Extended Data Fig. 8: Power of constraint detection.
From: A genomic mutational constraint map using variation in 76,156 human genomes

a,b, The sample size required for well-powered non-coding constraint detection. The percentage of non-coding regions powered to detect constraint (Gnocchi ≥ 4) at a 1kb (a) and 100bp (b) scale under varying levels of selection (depletion of variation) is shown as a function of log-scaled sample size.
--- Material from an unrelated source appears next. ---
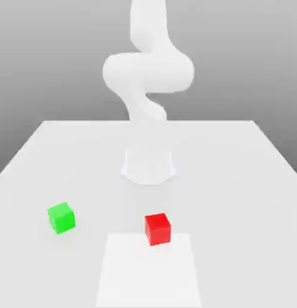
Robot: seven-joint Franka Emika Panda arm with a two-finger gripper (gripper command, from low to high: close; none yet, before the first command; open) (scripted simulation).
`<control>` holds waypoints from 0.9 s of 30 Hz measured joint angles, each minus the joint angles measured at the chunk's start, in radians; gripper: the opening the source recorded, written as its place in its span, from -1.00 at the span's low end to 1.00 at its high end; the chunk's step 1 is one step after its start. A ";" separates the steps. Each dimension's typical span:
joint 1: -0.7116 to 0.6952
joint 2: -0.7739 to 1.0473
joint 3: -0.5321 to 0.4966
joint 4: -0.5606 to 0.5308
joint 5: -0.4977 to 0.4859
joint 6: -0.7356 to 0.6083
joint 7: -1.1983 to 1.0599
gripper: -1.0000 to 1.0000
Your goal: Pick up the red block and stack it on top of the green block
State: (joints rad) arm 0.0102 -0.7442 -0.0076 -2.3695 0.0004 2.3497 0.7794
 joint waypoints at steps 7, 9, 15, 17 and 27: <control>0.034 0.192 -0.018 -0.231 0.000 0.166 -0.069 0.00; 0.043 0.247 -0.021 -0.298 -0.001 0.214 -0.089 0.00; 0.076 0.438 -0.032 -0.519 -0.014 0.374 -0.148 0.00; 0.086 0.548 -0.032 -0.582 -0.014 0.461 -0.170 0.00; 0.075 0.889 0.000 -0.582 0.031 0.746 -0.215 -1.00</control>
State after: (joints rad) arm 0.0856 0.1450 -0.0080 -2.9510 0.0319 3.0961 0.5647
Lighter color indicates milder deletion of variation (weaker selection), which requires a larger sample size to detect constraint; the grey dashed vertical line indicates the current sample size of 76,156 genomes. Dotted curves (left to right) benchmark the 95th, 90th, and 50th percentile of depletion of variation observed in coding exons of similar size. The number of samples required to obtain an 80% detection power is labeled at corresponding benchmarks. c, AUCs of Gnocchi scores computed on different window sizes in identifying putative functional non-coding variants. 1kb (used in this study) presents the optimal window size with high performance while maintaining reasonable resolution. d, AUCs of Gnocchi scores computed from different subsets of gnomAD in identifying putative functional non-coding variants. While with an equal sample size, the downsampled dataset with diverse ancestries presents higher performance than the Non-Finnish European (NFE)-only dataset.